Novel NanoLuc-type substrates with various C-6 substitutions

Bioorg Med Chem Lett 2020 May 1;30(9):127085.PMID:32171617DOI:10.1016/j.bmcl.2020.127085.

NanoLuc (NLuc)-furimazine bioluminescence system offers several advantages over established systems, including improved stability, smaller size, and >150-fold enhancement in bioluminescence. Herein, we designed and synthesized a series of bioluminescent substrates with varying at the C-6 position of Furimazine for NLuc-furimazine bioluminescence system. Among all derivatives, compounds A6 and A11 provided excellent bioluminescence characteristics compared with Furimazine in vitro and in vivo. We believe that these new NLuc substrates can broaden the application of NLuc bioluminescence techniques, especially in vivo bioluminescent imaging.

Nanoluciferase signal brightness using Furimazine substrates opens bioluminescence resonance energy transfer to widefield microscopy

Cytometry A 2016 Aug;89(8):742-6.PMID:27144967DOI:10.1002/cyto.a.22870.

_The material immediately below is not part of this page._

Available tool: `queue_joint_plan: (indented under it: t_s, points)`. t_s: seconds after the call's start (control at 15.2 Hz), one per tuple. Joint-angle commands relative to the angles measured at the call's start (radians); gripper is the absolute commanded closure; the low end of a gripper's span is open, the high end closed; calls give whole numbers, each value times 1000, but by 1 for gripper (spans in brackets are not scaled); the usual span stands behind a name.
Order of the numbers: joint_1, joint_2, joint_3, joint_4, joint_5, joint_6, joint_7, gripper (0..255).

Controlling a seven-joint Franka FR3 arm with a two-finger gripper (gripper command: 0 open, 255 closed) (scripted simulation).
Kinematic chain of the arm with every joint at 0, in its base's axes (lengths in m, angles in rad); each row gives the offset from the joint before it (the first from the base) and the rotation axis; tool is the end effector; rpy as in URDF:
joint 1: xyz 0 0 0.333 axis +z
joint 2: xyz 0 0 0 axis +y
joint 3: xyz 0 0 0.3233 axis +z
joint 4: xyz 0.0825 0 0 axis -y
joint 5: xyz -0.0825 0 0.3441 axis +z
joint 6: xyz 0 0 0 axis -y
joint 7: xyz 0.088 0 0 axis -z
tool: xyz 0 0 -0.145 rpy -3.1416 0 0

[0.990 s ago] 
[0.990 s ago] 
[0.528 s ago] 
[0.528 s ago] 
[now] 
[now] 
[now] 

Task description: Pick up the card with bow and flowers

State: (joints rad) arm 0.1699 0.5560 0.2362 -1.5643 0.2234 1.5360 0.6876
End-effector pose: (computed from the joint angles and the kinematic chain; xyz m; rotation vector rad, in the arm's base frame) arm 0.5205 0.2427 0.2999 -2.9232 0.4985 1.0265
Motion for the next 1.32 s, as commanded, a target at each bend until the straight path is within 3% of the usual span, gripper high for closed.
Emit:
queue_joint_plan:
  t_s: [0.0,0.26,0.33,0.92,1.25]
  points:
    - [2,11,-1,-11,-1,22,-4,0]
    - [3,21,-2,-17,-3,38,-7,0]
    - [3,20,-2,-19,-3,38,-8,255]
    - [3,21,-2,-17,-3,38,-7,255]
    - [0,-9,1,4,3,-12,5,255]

Fluorescence and bioluminescence resonance energy transfer (FRET, BRET) techniques are powerful tools for studying protein-protein interactions in cellular assays. In contrast to fluorescent proteins, chemiluminescent proteins do not require excitation light, known to trigger autofluorescence, phototoxicity, and photobleaching. Regrettably, low signal intensity of luciferase systems restricts their usage as they require specialized microscopes equipped with ultra low-light imaging cameras. In this study, we report that bioluminescence quantification in living cells using a standard widefield automated microscope dedicated to screening and high content analysis is possible with the newer luciferase systems, Nanoluciferase (Nluc). With such equipment, we showed that robust intramolecular BRET can be measured using a combination of Nluc and yellow fluorescent protein (YFP). Using the human Superoxide Dismutase 1 (SOD1) dimer model, we next validated that intermolecular BRET could be quantified at a single cell level. The enhanced signal brightness of Nluc enabling BRET imaging to widefield microscopy shows strong potential to open up single cell protein-protein interactions studies to a wider audience. © 2016 International Society for Advancement of Cytometry.